I did not have the courage to pull the trigger all those years ago, needless to say. Instead, I began scuffing my feet down a path of self discovery. It was not a well cut trail, mind you. In many places, there were stumps to be pulled, boulders to heave, and in places if impasse, detours to fashion from whatever resources were nearby. In places of rest, one thing I was able to do was to come to my own conclusions about what it meant to be a man, since I had no adequate frame of reference. Those conclusions, combined with others that came further, such as the gifts in honouring myself, the power of spirituality, and the sanctity of all living things, permitted me to disperse clean fill onto my path, and level it out a bit. The twists and turns are still there, though, as a constant reminder of the lessons I have learned along the way. The detours are clearly marked lest I ever fall back a ways. And, in light of my marriage a little more than a week away, combined with the blessing in my father's wish to heal our almost irreparablly severed bond, I see now that the road is ready to be paved.

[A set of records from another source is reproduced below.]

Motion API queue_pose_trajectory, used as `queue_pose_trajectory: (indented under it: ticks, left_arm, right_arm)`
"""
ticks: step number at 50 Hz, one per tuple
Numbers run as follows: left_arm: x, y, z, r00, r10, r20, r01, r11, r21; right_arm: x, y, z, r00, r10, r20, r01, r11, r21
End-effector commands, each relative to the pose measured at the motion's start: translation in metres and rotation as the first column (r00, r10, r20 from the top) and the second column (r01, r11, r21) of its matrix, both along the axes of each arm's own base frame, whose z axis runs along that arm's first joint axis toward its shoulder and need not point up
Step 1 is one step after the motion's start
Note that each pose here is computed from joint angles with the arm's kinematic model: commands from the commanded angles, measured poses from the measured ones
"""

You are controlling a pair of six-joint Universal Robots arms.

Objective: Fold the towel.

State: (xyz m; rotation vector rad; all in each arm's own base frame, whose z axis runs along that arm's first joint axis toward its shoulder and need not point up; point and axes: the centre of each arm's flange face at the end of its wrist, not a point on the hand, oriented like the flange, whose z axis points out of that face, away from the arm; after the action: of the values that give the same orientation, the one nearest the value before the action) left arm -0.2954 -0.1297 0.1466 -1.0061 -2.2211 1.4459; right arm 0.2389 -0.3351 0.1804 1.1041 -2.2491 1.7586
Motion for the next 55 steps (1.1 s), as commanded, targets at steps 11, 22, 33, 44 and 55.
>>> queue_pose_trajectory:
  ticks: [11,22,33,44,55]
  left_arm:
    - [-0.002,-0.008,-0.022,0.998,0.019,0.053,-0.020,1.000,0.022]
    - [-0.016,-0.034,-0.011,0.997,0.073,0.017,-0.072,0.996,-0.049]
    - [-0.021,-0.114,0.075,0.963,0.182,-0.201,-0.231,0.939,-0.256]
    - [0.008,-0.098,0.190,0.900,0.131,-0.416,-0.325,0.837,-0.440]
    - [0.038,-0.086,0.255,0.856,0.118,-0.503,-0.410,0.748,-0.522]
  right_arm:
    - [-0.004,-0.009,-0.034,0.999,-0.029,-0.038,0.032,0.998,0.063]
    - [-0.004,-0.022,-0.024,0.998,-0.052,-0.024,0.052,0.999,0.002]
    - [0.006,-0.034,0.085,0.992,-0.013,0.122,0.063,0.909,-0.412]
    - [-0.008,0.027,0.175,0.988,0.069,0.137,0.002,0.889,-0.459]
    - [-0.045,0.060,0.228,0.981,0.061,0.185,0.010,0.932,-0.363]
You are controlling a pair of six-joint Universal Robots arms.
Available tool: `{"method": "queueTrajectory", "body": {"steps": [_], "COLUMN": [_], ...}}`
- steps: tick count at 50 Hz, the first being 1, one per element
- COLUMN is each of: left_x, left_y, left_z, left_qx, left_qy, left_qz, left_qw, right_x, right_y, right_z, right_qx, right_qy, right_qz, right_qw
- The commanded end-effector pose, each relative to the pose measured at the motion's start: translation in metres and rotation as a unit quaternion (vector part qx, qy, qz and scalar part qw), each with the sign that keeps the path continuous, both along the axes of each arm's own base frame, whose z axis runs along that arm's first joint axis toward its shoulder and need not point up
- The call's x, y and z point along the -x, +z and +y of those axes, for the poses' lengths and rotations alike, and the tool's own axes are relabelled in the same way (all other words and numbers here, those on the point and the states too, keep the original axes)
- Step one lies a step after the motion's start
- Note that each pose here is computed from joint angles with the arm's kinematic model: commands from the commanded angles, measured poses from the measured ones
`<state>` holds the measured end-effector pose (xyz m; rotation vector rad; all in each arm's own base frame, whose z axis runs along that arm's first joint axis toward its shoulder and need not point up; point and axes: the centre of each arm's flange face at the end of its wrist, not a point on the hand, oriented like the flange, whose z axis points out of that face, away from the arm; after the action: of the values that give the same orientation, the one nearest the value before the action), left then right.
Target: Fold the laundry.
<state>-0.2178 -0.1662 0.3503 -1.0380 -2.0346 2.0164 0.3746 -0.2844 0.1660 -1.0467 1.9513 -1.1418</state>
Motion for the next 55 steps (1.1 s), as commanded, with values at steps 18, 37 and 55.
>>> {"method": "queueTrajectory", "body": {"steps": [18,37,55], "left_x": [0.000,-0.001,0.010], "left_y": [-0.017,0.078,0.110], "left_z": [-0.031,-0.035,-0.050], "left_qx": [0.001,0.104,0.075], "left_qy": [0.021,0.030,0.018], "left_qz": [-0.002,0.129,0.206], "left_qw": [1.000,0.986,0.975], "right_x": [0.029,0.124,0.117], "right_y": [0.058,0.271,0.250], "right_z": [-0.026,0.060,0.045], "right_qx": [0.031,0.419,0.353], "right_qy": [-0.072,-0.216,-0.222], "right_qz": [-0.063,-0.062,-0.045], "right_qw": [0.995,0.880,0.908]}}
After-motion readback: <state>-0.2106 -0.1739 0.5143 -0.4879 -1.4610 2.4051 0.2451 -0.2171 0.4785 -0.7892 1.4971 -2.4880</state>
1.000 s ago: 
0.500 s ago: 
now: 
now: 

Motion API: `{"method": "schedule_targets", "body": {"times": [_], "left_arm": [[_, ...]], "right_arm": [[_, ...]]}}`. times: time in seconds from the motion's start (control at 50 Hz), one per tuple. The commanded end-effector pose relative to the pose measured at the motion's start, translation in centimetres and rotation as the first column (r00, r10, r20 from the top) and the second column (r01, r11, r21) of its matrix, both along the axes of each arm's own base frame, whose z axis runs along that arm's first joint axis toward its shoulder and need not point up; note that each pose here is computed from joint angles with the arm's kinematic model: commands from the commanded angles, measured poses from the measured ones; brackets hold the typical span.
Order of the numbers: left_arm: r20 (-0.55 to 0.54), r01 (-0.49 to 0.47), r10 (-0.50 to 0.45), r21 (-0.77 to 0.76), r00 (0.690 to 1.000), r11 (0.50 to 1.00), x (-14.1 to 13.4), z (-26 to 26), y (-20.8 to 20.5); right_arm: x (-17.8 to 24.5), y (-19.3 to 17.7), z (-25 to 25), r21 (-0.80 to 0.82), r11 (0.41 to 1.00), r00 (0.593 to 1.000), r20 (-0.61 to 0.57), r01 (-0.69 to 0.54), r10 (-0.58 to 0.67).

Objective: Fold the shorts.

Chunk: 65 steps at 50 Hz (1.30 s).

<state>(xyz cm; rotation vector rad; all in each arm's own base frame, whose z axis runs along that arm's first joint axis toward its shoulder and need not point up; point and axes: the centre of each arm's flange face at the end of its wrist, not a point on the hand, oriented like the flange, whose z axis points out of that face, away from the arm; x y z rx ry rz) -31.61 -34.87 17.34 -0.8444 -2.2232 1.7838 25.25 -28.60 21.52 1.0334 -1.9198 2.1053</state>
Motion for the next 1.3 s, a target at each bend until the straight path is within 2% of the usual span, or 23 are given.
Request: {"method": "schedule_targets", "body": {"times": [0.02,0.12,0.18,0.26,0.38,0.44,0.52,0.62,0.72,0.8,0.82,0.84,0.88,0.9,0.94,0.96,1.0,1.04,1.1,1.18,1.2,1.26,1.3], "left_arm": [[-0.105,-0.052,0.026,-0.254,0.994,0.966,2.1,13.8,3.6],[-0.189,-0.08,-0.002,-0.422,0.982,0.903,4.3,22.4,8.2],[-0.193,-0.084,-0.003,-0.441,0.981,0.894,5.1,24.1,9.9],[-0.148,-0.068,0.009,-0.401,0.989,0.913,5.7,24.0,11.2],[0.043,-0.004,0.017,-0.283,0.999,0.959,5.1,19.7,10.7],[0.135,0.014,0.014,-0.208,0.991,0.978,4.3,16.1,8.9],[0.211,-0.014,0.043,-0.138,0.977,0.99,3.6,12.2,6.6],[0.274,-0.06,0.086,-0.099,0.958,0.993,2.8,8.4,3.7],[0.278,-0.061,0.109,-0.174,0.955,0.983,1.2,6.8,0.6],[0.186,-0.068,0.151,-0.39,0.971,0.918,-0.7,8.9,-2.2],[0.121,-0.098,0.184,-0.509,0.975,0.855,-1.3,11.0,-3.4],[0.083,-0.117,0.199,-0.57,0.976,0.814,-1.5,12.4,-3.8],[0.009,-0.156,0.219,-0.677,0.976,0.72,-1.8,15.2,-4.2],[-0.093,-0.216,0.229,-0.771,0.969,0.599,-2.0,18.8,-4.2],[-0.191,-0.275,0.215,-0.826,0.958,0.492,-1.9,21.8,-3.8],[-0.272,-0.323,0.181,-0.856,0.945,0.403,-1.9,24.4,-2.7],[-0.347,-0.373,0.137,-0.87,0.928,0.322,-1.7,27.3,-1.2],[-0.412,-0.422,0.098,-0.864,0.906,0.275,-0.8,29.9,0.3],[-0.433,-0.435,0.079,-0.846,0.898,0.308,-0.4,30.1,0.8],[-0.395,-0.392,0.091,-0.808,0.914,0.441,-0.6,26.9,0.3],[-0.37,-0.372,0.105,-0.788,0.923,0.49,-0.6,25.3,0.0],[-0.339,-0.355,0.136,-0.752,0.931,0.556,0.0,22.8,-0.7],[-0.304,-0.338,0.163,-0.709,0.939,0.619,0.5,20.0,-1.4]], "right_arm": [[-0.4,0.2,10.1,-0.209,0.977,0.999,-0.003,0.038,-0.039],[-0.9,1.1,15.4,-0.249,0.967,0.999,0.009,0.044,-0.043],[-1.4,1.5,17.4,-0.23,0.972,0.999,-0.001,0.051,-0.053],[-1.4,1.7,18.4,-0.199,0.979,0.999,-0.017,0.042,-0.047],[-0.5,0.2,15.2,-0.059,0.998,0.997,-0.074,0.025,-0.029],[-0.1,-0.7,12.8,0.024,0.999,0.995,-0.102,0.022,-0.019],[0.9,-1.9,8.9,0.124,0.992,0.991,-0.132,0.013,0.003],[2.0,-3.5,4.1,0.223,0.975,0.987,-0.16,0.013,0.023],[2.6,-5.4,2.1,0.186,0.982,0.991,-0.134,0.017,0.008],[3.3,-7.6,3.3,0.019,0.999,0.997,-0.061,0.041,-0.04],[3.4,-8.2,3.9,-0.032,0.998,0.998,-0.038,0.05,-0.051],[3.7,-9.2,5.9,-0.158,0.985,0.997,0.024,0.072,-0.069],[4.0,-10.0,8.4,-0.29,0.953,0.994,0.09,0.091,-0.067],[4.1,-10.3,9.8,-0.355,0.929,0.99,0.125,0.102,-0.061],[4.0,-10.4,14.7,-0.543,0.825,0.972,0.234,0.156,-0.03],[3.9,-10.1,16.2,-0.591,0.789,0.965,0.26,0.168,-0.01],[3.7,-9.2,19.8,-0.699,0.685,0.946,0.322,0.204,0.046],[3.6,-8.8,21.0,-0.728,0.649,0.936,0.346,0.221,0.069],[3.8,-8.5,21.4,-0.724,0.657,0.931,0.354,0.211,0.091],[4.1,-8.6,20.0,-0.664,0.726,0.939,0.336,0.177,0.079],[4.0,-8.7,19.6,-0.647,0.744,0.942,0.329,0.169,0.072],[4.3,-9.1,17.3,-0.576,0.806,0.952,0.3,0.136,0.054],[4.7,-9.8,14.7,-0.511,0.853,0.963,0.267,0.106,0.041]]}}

Which is a good thing, because my mother is very ill now. She has never been able to come to terms with her own pain, let alone that which was inflicted during my childhood. Her fortress is ever present, ever looming, and is perhaps the only thing that is keeping her alive at this point. There will come a time, in the not so distant future I fear, that my father and I will need each other. I am so tremendously grateful that he is walking beside me now.
In reading I Know This Much Is True I was crying for my own struggles as well as those of the characters. I rejoiced in their accomplishments as I rejoice in my own. Because their journey so mirrors mine, because they are men, and in the manner with which Lamb relates their struggles, I felt full permission to do so. I could free myself from the emotional inhibitions I, like many men, still struggle with.
The read was also a reminder that my travels, like theirs, are never over. We may slow down as time passes, we may need a new pair of shoes from time to time, but we are forever ambling.
Most importantly, I realized one thing I know to be true. I still know so very little to be true.